■ WHAT TO WORK ON: Each entry below should be echoed exactly, with pictures omitted.

■ DATA TO PROCESS:
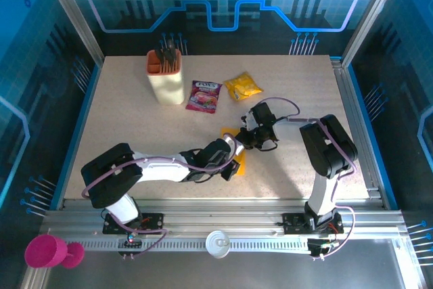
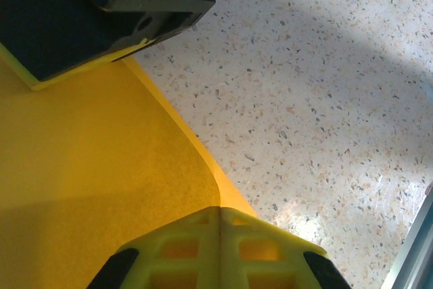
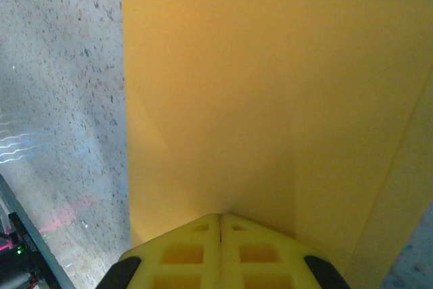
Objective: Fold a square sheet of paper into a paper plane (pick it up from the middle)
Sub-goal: Fold the triangle a second time at the center of the table.
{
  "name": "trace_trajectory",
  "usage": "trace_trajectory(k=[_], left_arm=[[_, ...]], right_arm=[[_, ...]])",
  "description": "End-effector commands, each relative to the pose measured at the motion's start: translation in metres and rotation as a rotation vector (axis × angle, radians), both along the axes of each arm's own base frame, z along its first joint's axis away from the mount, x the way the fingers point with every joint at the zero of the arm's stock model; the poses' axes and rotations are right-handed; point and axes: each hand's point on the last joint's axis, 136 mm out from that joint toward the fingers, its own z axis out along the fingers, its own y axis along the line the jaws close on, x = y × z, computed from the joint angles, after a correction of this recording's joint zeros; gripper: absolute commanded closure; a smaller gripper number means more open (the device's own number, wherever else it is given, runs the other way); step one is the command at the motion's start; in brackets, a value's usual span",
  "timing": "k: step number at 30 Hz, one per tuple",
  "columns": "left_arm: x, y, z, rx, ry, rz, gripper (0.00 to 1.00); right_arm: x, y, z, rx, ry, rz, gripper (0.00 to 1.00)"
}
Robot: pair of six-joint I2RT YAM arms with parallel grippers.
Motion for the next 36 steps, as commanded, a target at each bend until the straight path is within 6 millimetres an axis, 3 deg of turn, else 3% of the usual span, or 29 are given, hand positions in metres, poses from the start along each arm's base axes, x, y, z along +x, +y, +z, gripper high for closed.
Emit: trace_trajectory(k=[1, 18, 36], left_arm=[[0.003, 0.009, -0.006, 0.023, 0.007, -0.012, 1.00], [0.029, 0.034, -0.019, 0.105, -0.007, 0.044, 1.00], [0.056, 0.052, -0.014, 0.147, -0.050, 0.110, 1.00]], right_arm=[[-0.002, -0.008, -0.019, -0.045, 0.024, -0.009, 1.00], [-0.010, -0.017, -0.038, -0.076, 0.066, -0.014, 1.00], [-0.012, -0.022, -0.047, -0.087, 0.080, -0.020, 1.00]])
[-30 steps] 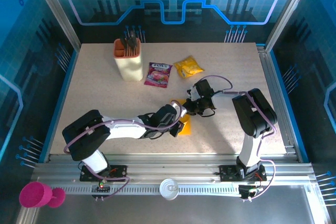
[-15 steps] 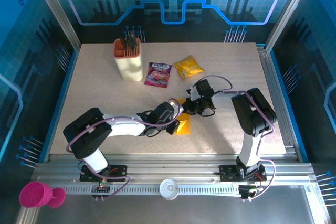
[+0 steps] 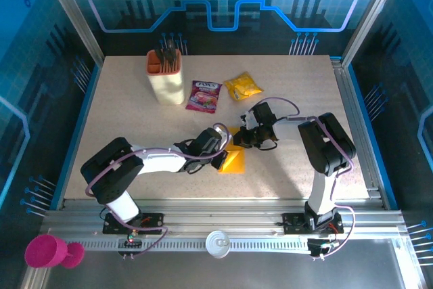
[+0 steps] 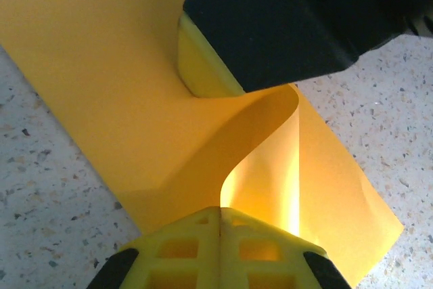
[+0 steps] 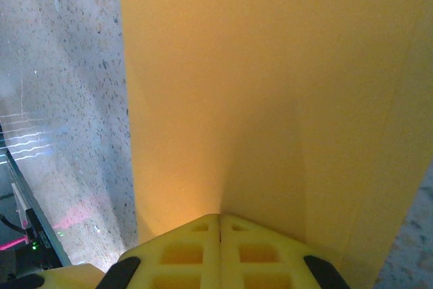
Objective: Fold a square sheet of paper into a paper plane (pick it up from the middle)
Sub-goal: Fold the triangle a second time at the center of the table.
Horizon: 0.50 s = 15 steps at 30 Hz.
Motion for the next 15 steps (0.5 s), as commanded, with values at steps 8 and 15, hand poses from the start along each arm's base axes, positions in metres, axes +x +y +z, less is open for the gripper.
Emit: trace_trajectory(k=[8, 15], left_arm=[[0.014, 0.005, -0.004, 0.040, -0.011, 0.009, 1.00], [0.015, 0.012, -0.011, 0.057, -0.004, 0.024, 1.00]], right_arm=[[-0.019, -0.028, -0.048, -0.141, 0.099, -0.031, 1.00], [-0.020, -0.028, -0.050, -0.144, 0.103, -0.031, 1.00]])
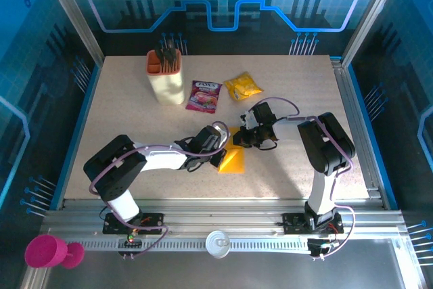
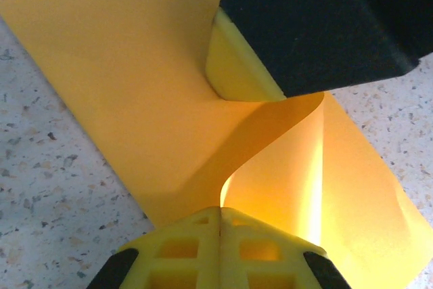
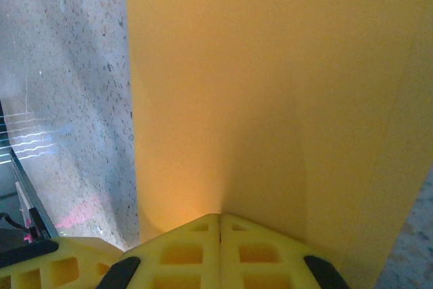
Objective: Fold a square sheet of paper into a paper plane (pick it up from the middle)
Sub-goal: Fold the triangle a second time at the center of the table.
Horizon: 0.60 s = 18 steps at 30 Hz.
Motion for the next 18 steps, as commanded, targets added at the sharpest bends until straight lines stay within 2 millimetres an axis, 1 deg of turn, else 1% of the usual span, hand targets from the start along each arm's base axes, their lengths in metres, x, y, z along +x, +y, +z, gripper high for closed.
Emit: trace_trajectory(k=[1, 7, 12, 15, 18], left_arm=[[0.006, 0.005, -0.003, 0.026, -0.008, 0.011, 1.00], [0.004, 0.009, -0.009, 0.036, -0.001, 0.020, 1.00], [0.002, 0.012, -0.017, 0.047, 0.013, 0.022, 1.00], [0.000, 0.014, -0.023, 0.054, 0.024, 0.023, 1.00], [-0.003, 0.015, -0.027, 0.056, 0.034, 0.024, 1.00]], right_arm=[[-0.022, -0.030, -0.050, -0.155, 0.108, -0.034, 1.00], [-0.021, -0.030, -0.051, -0.153, 0.111, -0.035, 1.00], [-0.018, -0.028, -0.047, -0.142, 0.108, -0.036, 1.00], [-0.013, -0.024, -0.039, -0.128, 0.099, -0.032, 1.00], [-0.006, -0.020, -0.027, -0.109, 0.083, -0.028, 1.00]])
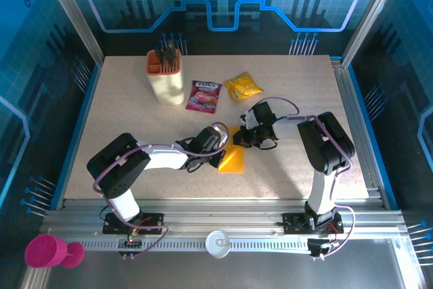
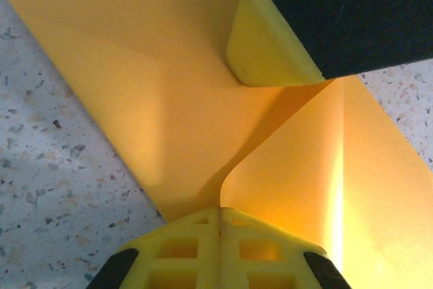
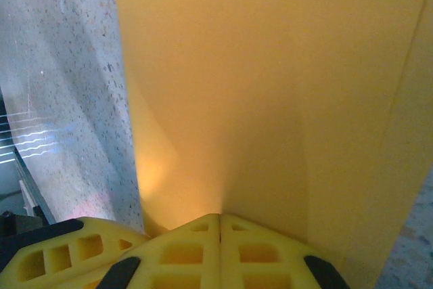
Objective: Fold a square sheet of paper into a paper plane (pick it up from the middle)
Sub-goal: Fold the triangle a second time at the center of the table.
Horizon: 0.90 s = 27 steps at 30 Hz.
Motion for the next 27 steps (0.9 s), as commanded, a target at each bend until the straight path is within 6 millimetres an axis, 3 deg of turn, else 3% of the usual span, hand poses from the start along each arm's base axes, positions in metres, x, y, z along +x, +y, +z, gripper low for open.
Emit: trace_trajectory(k=[1, 6, 10, 14, 21, 27], left_arm=[[-0.004, 0.010, -0.015, 0.031, 0.024, 0.011, 1.00], [-0.007, 0.012, -0.018, 0.031, 0.032, 0.013, 1.00], [-0.009, 0.013, -0.021, 0.028, 0.041, 0.013, 1.00], [-0.010, 0.014, -0.020, 0.025, 0.037, 0.017, 1.00], [-0.009, 0.014, -0.019, 0.024, 0.031, 0.019, 1.00], [-0.008, 0.014, -0.018, 0.025, 0.027, 0.019, 1.00]], right_arm=[[-0.004, -0.019, -0.023, -0.109, 0.058, -0.027, 1.00], [0.010, -0.012, 0.008, -0.069, 0.002, -0.020, 1.00], [0.021, -0.008, 0.044, -0.013, -0.076, -0.023, 0.95], [0.018, -0.007, 0.065, 0.010, -0.118, -0.021, 0.93], [-0.020, 0.006, 0.062, 0.027, -0.120, 0.008, 0.95], [-0.051, 0.018, 0.048, 0.023, -0.108, 0.037, 0.97]])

■ ANSWER BOX:
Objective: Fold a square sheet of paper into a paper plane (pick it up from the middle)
Sub-goal: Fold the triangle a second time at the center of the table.
{
  "name": "trace_trajectory",
  "usage": "trace_trajectory(k=[_], left_arm=[[_, ...]], right_arm=[[_, ...]])",
  "description": "End-effector commands, each relative to the pose measured at the motion's start: translation in metres and rotation as a rotation vector (axis × angle, radians), both along the axes of each arm's own base frame, z along its first joint's axis away from the mount, x the way the fingers point with every joint at the zero of the arm's stock model; the poses' axes and rotations are right-handed; point and axes: each hand's point on the last joint's axis, 136 mm out from that joint toward the fingers, its own z axis out along the fingers, its own y axis along the line the jaws close on, x = y × z, computed from the joint angles, after a correction of this recording's joint zeros; gripper: absolute commanded closure; a smaller gripper number means more open (the device's own number, wherever else it is given, runs the other way); step one is the command at the motion's start; in brackets, a value's usual span",
  "timing": "k: step number at 30 Hz, one per tuple",
  "columns": "left_arm: x, y, z, rx, ry, rz, gripper (0.00 to 1.00); right_arm: x, y, z, rx, ry, rz, gripper (0.00 to 1.00)"
}
Robot: pair of six-joint I2RT YAM arms with parallel grippers.
Motion for the next 36 steps, as commanded, a target at each bend until the straight path is within 6 millimetres an axis, 3 deg of turn, else 3% of the usual span, or 29 are given, hand positions in metres, poses from the start along each arm's base axes, x, y, z along +x, +y, +z, gripper high for closed.
Emit: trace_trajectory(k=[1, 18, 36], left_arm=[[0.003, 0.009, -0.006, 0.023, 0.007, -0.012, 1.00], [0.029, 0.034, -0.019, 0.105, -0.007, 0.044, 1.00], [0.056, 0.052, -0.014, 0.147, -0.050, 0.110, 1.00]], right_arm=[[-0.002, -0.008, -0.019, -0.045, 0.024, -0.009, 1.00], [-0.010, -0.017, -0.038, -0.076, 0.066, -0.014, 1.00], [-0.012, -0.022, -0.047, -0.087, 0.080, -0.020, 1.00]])
[-30 steps] 
[-15 steps] 
[+0 steps] 
[+0 steps] 
[+0 steps] 
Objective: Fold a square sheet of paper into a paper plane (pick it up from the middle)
Sub-goal: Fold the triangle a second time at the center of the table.
Horizon: 0.50 s = 15 steps at 30 Hz.
Motion for the next 15 steps (0.5 s), as commanded, with values at steps 8 and 15, hand poses from the start along each arm's base axes, positions in metres, axes +x +y +z, less is open for the gripper.
Emit: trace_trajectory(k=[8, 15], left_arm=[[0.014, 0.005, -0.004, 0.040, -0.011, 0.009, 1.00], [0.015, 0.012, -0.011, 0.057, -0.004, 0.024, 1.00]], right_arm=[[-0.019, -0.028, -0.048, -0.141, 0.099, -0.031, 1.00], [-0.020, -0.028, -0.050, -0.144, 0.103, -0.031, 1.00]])
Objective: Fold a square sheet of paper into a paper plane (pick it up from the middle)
Sub-goal: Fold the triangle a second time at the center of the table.
Horizon: 0.60 s = 18 steps at 30 Hz.
Motion for the next 18 steps, as commanded, targets added at the sharpest bends until straight lines stay within 2 millimetres an axis, 1 deg of turn, else 1% of the usual span, hand targets from the start along each arm's base axes, their lengths in metres, x, y, z along +x, +y, +z, gripper high for closed.
Emit: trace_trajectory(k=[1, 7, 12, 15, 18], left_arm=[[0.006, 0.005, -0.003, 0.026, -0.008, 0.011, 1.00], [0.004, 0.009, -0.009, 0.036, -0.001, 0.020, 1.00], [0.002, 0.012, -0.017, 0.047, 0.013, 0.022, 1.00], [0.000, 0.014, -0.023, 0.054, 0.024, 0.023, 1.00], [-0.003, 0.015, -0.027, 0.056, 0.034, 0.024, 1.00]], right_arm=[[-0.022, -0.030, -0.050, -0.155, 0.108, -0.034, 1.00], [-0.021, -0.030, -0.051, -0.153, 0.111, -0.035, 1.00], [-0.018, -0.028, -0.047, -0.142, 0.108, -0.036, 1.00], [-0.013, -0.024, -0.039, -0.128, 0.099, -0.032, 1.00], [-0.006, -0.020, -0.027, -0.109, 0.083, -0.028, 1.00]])
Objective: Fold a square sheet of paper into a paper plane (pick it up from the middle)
Sub-goal: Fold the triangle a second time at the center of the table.
Horizon: 0.90 s = 27 steps at 30 Hz.
Motion for the next 27 steps (0.9 s), as commanded, a target at each bend until the straight path is within 6 millimetres an axis, 3 deg of turn, else 3% of the usual span, hand poses from the start along each arm's base axes, positions in metres, x, y, z along +x, +y, +z, gripper low for open.
Emit: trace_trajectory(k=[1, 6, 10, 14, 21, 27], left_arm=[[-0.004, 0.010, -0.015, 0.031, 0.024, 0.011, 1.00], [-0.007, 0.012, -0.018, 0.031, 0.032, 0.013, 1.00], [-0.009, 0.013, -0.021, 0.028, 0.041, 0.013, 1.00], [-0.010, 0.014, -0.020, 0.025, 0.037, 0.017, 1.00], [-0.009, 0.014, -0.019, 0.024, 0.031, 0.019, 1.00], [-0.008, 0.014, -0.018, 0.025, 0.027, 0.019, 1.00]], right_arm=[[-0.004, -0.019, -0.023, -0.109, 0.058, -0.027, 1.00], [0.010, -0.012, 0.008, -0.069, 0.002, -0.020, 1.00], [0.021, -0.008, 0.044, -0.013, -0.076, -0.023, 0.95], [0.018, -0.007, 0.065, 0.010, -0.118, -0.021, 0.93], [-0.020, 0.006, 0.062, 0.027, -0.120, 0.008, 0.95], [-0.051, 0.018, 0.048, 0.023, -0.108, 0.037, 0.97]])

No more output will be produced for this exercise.